Material provided

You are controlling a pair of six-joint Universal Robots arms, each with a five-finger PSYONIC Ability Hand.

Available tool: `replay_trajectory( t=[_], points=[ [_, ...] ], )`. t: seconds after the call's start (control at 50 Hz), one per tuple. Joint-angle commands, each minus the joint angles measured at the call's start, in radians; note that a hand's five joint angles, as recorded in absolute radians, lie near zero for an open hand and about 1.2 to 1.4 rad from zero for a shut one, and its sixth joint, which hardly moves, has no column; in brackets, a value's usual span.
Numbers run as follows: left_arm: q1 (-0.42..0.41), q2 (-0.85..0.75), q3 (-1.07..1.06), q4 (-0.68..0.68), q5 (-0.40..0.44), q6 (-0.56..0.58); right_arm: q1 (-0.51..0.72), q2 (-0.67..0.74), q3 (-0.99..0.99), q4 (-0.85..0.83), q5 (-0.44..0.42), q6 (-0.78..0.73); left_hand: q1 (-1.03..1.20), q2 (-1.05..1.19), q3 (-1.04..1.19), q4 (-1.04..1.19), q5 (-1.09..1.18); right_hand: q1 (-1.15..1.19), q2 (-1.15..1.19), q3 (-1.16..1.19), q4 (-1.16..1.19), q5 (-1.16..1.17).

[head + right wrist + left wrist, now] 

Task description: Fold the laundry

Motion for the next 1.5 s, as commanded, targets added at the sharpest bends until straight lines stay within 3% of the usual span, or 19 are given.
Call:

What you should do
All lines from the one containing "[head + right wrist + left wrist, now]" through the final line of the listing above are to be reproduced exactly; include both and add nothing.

Your response
[head + right wrist + left wrist, now] 

Task description: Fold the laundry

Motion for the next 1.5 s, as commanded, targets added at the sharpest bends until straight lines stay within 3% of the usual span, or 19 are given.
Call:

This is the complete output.